## TASK DIRECTIONS
Would you output all the data exactly as it stands?

## EXCERPTED RECORDS
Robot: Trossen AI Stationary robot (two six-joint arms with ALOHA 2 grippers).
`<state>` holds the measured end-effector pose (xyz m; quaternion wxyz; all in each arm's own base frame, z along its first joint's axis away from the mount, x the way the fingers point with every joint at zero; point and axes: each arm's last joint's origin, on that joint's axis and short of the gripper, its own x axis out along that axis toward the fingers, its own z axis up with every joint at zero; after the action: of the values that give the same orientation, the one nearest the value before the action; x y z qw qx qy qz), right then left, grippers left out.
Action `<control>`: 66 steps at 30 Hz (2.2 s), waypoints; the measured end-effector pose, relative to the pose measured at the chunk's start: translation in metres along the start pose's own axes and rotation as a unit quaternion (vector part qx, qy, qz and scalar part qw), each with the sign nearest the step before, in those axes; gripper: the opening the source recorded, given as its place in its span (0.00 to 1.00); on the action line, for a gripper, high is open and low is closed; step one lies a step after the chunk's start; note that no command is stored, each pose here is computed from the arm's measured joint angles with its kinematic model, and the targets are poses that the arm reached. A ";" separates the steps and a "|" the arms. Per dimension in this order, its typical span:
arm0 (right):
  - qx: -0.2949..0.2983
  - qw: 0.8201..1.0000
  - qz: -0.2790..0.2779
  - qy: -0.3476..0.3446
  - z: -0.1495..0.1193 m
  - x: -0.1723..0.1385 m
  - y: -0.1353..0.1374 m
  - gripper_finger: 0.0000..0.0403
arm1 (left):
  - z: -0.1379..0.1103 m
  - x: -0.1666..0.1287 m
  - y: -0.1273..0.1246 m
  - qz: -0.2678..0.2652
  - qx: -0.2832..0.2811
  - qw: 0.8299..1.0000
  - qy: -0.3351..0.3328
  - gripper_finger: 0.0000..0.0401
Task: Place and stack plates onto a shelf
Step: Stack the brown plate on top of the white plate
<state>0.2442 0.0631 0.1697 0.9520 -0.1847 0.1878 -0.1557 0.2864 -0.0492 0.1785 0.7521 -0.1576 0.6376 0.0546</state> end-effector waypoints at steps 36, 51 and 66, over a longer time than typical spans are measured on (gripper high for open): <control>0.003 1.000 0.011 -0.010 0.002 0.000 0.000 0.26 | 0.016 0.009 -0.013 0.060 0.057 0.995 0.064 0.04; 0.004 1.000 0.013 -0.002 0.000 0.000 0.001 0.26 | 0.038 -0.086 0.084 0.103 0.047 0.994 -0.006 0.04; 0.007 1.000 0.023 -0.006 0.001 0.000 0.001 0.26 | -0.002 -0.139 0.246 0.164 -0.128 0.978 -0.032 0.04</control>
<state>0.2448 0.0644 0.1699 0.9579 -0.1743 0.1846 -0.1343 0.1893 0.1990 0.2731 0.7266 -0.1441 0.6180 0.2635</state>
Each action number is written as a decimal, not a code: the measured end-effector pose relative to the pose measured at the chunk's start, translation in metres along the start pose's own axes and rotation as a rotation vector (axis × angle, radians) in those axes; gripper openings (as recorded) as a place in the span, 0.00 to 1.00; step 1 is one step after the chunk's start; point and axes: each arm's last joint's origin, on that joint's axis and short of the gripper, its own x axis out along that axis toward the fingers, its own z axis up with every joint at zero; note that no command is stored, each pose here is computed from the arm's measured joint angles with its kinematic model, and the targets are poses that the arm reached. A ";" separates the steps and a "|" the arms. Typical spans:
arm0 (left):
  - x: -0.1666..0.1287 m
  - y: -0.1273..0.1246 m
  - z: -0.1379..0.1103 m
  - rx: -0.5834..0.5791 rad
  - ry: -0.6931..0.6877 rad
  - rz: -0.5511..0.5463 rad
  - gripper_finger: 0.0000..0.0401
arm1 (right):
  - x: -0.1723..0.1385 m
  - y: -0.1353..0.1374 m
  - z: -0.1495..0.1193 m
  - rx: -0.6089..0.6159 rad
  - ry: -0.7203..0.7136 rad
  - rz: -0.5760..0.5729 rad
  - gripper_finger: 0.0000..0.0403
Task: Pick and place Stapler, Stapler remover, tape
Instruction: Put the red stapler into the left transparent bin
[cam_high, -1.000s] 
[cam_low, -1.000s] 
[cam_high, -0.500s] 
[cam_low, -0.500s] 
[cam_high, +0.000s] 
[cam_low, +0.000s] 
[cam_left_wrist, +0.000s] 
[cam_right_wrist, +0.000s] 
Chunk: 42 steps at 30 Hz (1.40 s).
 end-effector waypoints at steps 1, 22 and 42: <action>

## ANSWER AREA
Robot: Trossen AI Stationary robot (two six-joint arms with ALOHA 2 grippers).
`<state>` holds the measured end-effector pose (xyz m; quaternion wxyz; all in each arm's own base frame, z along its first joint's axis away from the mount, x the way the fingers point with every joint at zero; point and axes: each arm's last joint's origin, on that joint's axis and short of the gripper, its own x axis out along that axis toward the fingers, its own z axis up with every joint at zero; after the action: of the values that give the same orientation, the one nearest the value before the action; x y z qw qx qy qz), right then left, grippers left out.
Action `<control>`: 66 steps at 30 Hz (2.2 s), waypoints; the measured end-effector pose, relative to the pose measured at the chunk's start: translation in metres along the start pose's own axes and rotation as a unit quaternion (vector part qx, qy, qz and scalar part qw), each with the sign nearest the step before, in those axes; gripper: the opening the source recorded, given as its place in its span (0.00 to 1.00); on the action line, for a gripper, high is open and low is closed; step one lies a step after the chunk's start; note that no command is stored, each pose here is computed from the arm's measured joint angles with its kinematic model, and the targets are poses that the arm reached. A ";" separates the steps and a "|" the arms. Per dimension in this order, its typical span:
arm0 (right):
  - qx: -0.2949..0.2983
  - qw: 0.8201..1.0000
  - qz: -0.2790..0.2779
  - qy: -0.3476..0.3446
  - z: -0.1495..0.1193 m
  - x: -0.1723..0.1385 m
  - y: -0.1353..0.1374 m
  - gripper_finger: 0.0000..0.0403
arm1 (left):
  - z: -0.1379..0.1103 m
  - x: -0.1666..0.1287 m
  - y: -0.1273..0.1246 m
  - qz: -0.2678..0.2652
  - qx: -0.2832..0.2811
  - qw: 0.8299..1.0000
  - qy: -0.3351..0.3328
  - gripper_finger: 0.0000..0.0401
Task: Place and stack plates onto a shelf
Step: Stack the brown plate on top of the white plate
<state>0.2442 0.0631 0.1697 0.9520 -0.1847 0.1878 -0.1557 0.2864 -0.0492 0.1785 0.7521 -0.1576 0.6376 0.0546</state> end-effector waypoints at steps 36, 51 and 66, over a longer time than typical spans are measured on (gripper high for open): <control>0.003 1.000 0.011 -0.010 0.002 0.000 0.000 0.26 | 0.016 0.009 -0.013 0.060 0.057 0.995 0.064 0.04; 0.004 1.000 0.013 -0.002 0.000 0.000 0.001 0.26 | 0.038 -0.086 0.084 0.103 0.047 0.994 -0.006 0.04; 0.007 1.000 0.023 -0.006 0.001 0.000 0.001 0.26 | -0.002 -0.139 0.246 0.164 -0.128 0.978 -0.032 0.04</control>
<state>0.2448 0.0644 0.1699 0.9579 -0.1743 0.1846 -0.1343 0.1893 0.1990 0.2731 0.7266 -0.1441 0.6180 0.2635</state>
Each action number is written as a decimal, not a code: the measured end-effector pose relative to the pose measured at the chunk's start, translation in metres along the start pose's own axes and rotation as a rotation vector (axis × angle, radians) in those axes; gripper openings (as recorded) as a place in the span, 0.00 to 1.00; step 1 is one step after the chunk's start; point and axes: each arm's last joint's origin, on that joint's axis and short of the gripper, its own x axis out along that axis toward the fingers, its own z axis up with every joint at zero; note that no command is stored, each pose here is computed from the arm's measured joint angles with its kinematic model, and the targets are poses that the arm reached. A ";" separates the steps and a "|" the arms. Typical spans:
arm0 (left):
  - x: -0.1666..0.1287 m
  - y: -0.1273..0.1246 m
  - z: -0.1379..0.1103 m
  - rx: -0.5834..0.5791 rad
  - ry: -0.6931..0.6877 rad
  - rz: -0.5511..0.5463 rad
  - gripper_finger: 0.0000..0.0401
arm1 (right):
  - x: -0.1723..0.1385 m
  - y: -0.1353..0.1374 m
  - z: -0.1495..0.1193 m
  - rx: -0.6089..0.6159 rad
  - ry: -0.7203..0.7136 rad
  - rz: -0.5760..0.5729 rad
  - gripper_finger: 0.0000..0.0403
Task: Pick and place Stapler, Stapler remover, tape
Instruction: Put the red stapler into the left transparent bin
[cam_high, -1.000s] 
[cam_low, -1.000s] 
[cam_high, -0.500s] 
[cam_low, -0.500s] 
[cam_high, +0.000s] 
[cam_low, +0.000s] 
[cam_left_wrist, +0.000s] 
[cam_right_wrist, +0.000s] 
Chunk: 42 steps at 30 Hz (1.40 s).
 end-effector waypoints at steps 1, 22 and 42: <action>

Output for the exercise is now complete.